New York University, New York, NY 10003, USA.
Center for Computational Biology, Flatiron Institute, New York, NY 10010, USA.
PLoS Comput Biol. 2019 Jan 24;15(1):e1006591. doi: 10.1371/journal.pcbi.1006591. eCollection 2019 Jan.
Gene regulatory networks are composed of sub-networks that are often shared across biological processes, cell-types, and organisms. Leveraging multiple sources of information, such as publicly available gene expression datasets, could therefore be helpful when learning a network of interest. Integrating data across different studies, however, raises numerous technical concerns. Hence, a common approach in network inference, and broadly in genomics research, is to separately learn models from each dataset and combine the results. Individual models, however, often suffer from under-sampling, poor generalization and limited network recovery. In this study, we explore previous integration strategies, such as batch-correction and model ensembles, and introduce a new multitask learning approach for joint network inference across several datasets. Our method initially estimates the activities of transcription factors, and subsequently, infers the relevant network topology. As regulatory interactions are context-dependent, we estimate model coefficients as a combination of both dataset-specific and conserved components. In addition, adaptive penalties may be used to favor models that include interactions derived from multiple sources of prior knowledge including orthogonal genomics experiments. We evaluate generalization and network recovery using examples from Bacillus subtilis and Saccharomyces cerevisiae, and show that sharing information across models improves network reconstruction. Finally, we demonstrate robustness to both false positives in the prior information and heterogeneity among datasets.
基因调控网络由通常在生物过程、细胞类型和生物体中共享的子网组成。
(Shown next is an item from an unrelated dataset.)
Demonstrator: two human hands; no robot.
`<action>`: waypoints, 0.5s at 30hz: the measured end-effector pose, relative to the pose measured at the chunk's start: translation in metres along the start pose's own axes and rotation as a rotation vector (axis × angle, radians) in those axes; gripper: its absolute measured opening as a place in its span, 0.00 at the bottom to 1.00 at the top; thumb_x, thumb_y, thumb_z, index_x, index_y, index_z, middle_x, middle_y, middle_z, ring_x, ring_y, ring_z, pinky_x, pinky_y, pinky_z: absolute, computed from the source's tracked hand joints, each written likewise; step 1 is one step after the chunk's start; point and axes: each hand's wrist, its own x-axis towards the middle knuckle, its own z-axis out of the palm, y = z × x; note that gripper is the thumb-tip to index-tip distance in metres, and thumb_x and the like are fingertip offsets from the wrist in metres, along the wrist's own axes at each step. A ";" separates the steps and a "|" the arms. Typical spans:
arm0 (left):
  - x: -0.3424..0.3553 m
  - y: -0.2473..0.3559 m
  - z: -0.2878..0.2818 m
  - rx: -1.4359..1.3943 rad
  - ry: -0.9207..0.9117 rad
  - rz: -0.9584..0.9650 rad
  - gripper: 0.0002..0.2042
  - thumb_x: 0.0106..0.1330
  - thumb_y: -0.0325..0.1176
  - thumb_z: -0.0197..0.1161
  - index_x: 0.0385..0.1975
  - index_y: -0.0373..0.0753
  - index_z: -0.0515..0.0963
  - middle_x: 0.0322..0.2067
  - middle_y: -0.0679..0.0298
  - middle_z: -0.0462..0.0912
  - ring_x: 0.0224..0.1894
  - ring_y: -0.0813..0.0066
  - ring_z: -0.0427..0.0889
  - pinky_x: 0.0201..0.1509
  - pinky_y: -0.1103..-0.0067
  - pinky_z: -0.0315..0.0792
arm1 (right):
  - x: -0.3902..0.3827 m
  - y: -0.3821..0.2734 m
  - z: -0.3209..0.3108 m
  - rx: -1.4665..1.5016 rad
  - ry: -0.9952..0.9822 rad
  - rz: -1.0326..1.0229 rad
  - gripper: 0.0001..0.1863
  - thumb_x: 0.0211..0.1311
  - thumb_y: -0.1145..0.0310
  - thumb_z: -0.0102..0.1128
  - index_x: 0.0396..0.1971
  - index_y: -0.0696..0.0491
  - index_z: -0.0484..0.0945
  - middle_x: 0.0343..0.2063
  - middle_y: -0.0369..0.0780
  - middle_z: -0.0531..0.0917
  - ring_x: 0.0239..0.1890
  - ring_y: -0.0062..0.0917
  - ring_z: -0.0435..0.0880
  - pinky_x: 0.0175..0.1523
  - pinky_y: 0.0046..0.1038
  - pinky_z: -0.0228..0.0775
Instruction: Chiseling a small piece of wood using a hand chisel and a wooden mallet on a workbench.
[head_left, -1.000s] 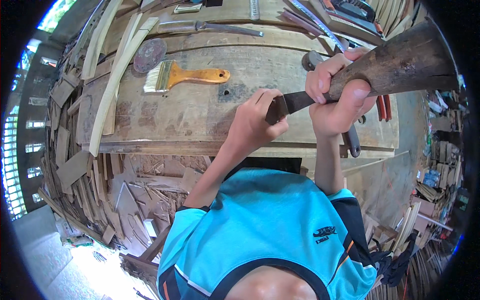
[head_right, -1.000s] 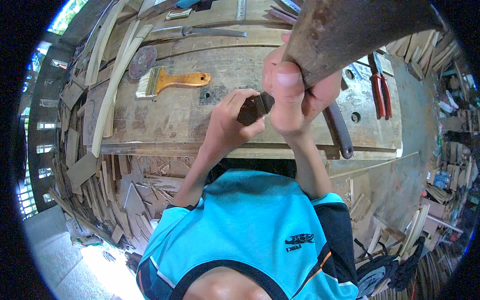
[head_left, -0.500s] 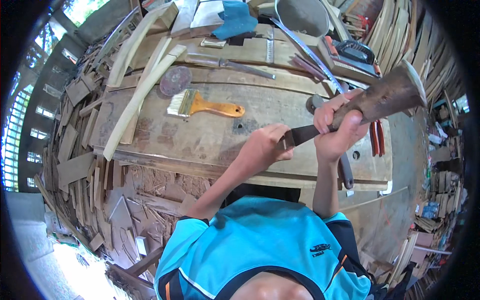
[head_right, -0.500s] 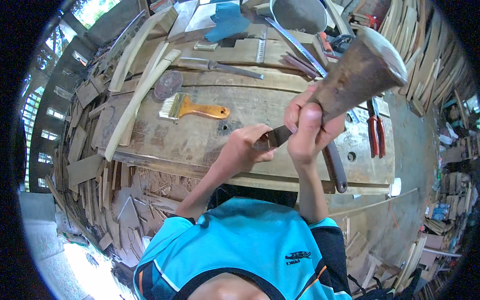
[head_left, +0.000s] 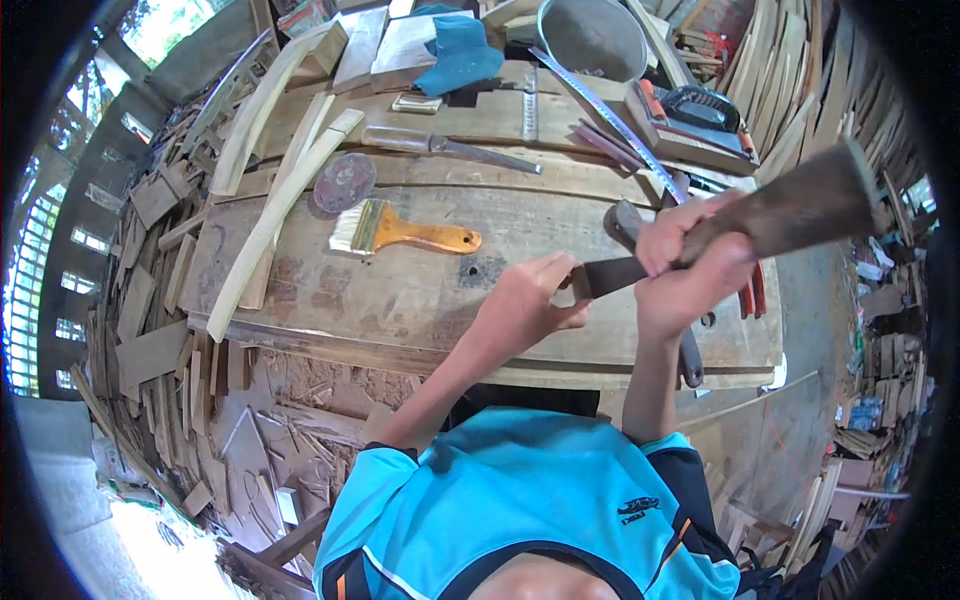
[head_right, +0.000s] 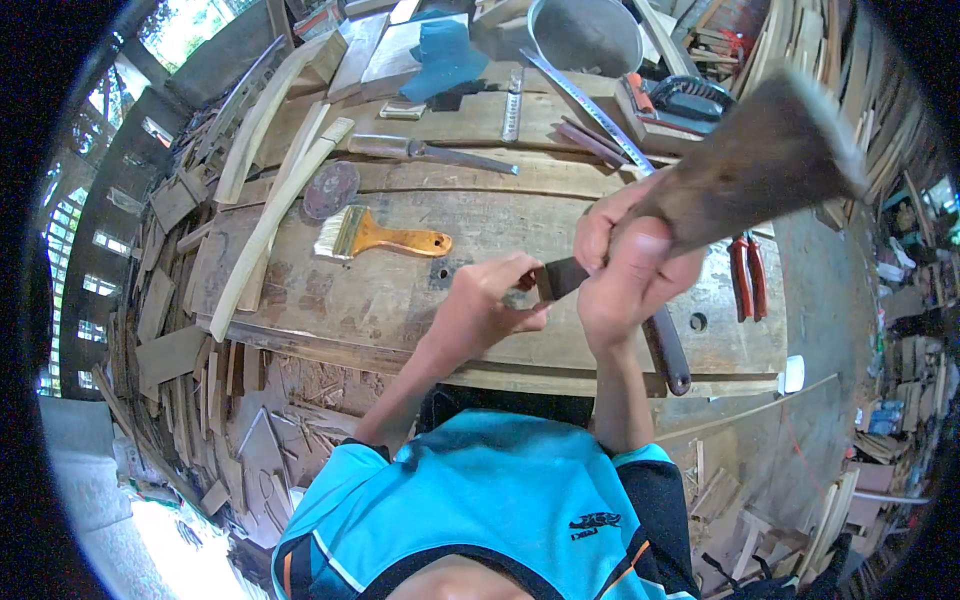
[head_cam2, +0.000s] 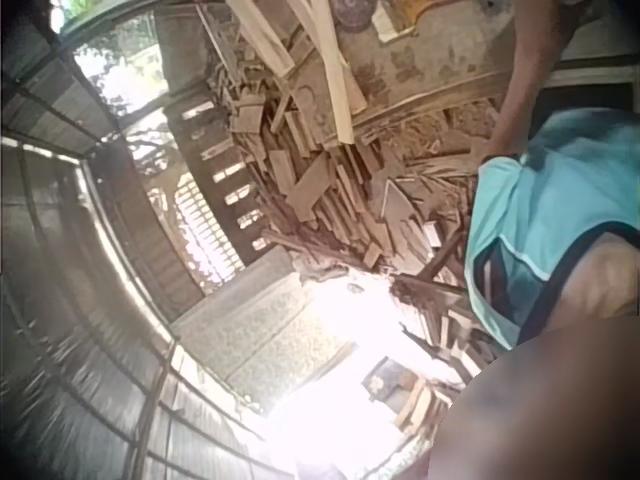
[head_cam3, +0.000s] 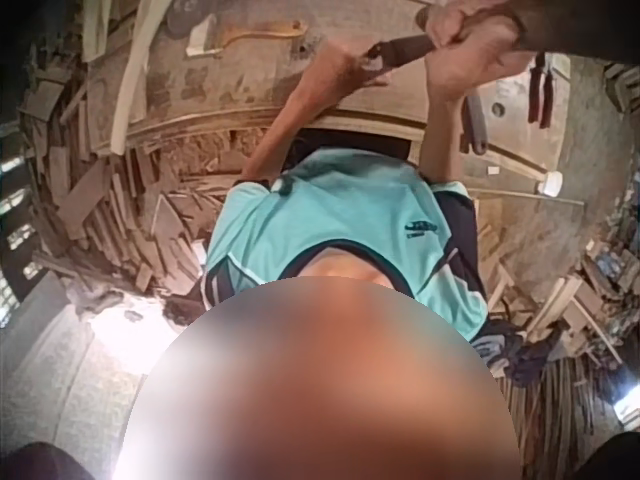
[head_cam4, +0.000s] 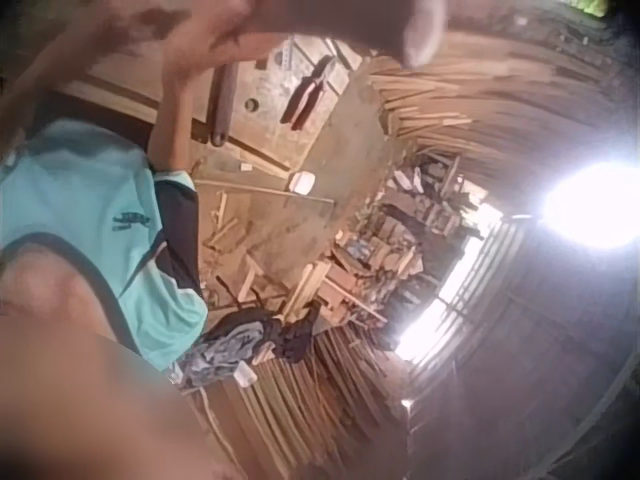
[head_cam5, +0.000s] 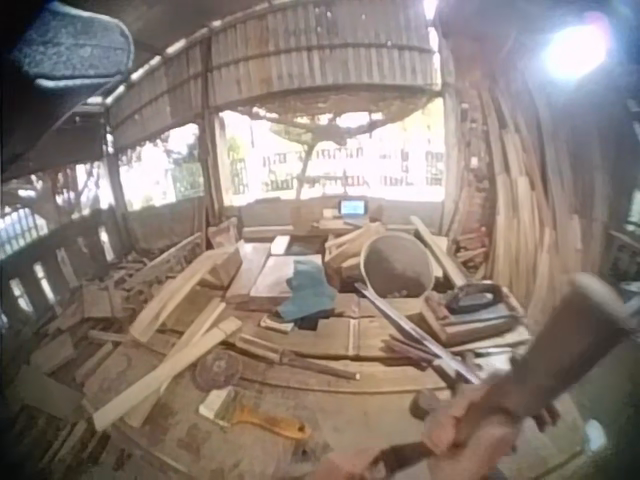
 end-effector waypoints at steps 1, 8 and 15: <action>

因此,在学习感兴趣的网络时,利用多个信息源,如公开的基因表达数据集,可能会有所帮助。然而,整合来自不同研究的数据会引发许多技术问题。因此,在网络推断中,以及在广义的基因组学研究中,一种常见的方法是分别从每个数据集学习模型并组合结果。然而,单个模型经常存在采样不足、泛化能力差和网络恢复有限的问题。在这项研究中,我们探索了先前的整合策略,如批量校正和模型集成,并引入了一种新的多任务学习方法,用于跨多个数据集进行联合网络推断。我们的方法最初估计转录因子的活性,然后推断相关的网络拓扑结构。由于调节相互作用是上下文相关的,我们将模型系数估计为数据集特定和保守成分的组合。此外,自适应惩罚可用于支持包括来自多个先前知识来源(包括正交基因组实验)的相互作用的模型,这些来源的信息被整合在一起。我们使用枯草芽孢杆菌和酿酒酵母的示例来评估泛化和网络恢复情况,并表明跨模型共享信息可以改善网络重建。最后,我们证明了对先验信息中的假阳性和数据集之间的异质性都具有鲁棒性。